1

I am using the quip office system

I want to use selenium to export all the documentation,Encountered many problems.

1)waiting time, I only use time.sleep,often have problems

2)To load a document, I have encountered many document that need to be scrolled down

quip test file

Like this folder contains a lot of documents, you need to scroll down to get the href

3)Because it is a human created folder, there may be a new folder under the folder and another folder under the new file.

I am a newbie, please tell me as much as possible.

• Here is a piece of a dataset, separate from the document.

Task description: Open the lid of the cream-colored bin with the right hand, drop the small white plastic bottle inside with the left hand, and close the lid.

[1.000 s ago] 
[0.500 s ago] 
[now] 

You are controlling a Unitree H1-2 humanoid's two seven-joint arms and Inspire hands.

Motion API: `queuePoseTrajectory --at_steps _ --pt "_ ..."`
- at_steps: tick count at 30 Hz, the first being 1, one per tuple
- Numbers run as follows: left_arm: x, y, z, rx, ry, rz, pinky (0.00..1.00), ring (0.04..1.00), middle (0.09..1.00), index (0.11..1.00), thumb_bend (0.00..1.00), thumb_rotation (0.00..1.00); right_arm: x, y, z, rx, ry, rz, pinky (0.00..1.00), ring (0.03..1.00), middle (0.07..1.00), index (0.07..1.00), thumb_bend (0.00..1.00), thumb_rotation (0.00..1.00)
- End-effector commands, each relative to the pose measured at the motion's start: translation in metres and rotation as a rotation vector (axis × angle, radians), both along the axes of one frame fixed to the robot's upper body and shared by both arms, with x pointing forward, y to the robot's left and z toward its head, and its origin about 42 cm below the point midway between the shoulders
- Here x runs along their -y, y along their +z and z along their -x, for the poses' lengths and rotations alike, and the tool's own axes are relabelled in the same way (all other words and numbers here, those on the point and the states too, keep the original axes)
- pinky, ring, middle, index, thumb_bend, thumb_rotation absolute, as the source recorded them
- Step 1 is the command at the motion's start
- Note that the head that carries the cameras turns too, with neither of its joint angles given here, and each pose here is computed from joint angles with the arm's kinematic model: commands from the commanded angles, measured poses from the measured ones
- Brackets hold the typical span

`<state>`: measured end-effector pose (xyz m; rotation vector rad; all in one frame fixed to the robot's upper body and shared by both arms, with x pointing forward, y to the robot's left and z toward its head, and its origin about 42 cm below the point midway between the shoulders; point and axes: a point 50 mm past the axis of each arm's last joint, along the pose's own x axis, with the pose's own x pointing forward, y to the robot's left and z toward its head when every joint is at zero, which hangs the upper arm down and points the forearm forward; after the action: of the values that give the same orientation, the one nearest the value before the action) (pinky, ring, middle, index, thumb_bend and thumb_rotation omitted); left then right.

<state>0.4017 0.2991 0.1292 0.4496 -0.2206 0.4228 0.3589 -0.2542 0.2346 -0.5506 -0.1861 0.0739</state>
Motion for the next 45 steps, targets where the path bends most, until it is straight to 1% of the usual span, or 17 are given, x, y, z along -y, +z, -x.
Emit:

A test account and password are provided in the code.

# -*- coding: utf-8 -*-

from selenium import webdriver
from selenium.webdriver.common.action_chains import ActionChains
from selenium.webdriver.support.ui import Select
from selenium.webdriver import ActionChains
import time

# Configuration information
email = "187069474@qq.com"
password = "Huangbo1019@"


def work_on():

    driver = webdriver.Chrome('drivers/chromedriver72.exe')
    index_url = "https://quip.com/"
    driver.get(url=index_url)

    def get_docs(docs):
        for doc in docs:
            driver.get(doc)
            time.sleep(2)
            driver.find_element_by_xpath('//*[@id="app"]/div/div/div/div[3]/div[1]/div[1]/div[1]/div[2]/button[1]').click()  # select document
            time.sleep(2)
            ele = driver.find_element_by_xpath('//div[@class="parts-menu-label" and text()="Export"]')  # Determine the position of the element
            actions = ActionChains(driver)
            actions.move_to_element(ele).perform()
            time.sleep(2)
            html = driver.find_element_by_xpath('//div[@class="parts-menu-label" and text()="HTML"]')
            actions.move_to_element(html).click(html).perform()
            time.sleep(5)

    time.sleep(1)
    driver.find_element_by_xpath('//*[@id="header-nav-collapse"]/ul/li[9]/a').click()  # click login
    time.sleep(1)
    driver.find_element_by_xpath('/html/body/div[2]/div[1]/div[1]/form/div/input').send_keys(email)  # input email
    driver.find_element_by_xpath('//*[@id="email-submit"]').click()
    time.sleep(1)
    driver.find_element_by_xpath('/html/body/div/div/form/div/input[2]').send_keys(password)  # input password
    driver.find_element_by_xpath('/html/body/div/div/form/button').click()
    time.sleep(2)
    driver.find_element_by_xpath('//*[@id="app"]/div/div/div/div[1]/div/div/div[3]/div[1]/a[2]/div/div').click()  # click file
    time.sleep(5)
    driver.find_element_by_xpath('//*[@id="app"]/div/div/div/div[3]/div[2]/div/div/div/div[1]/div[2]/div[1]/a').click()  # select test
    time.sleep(2)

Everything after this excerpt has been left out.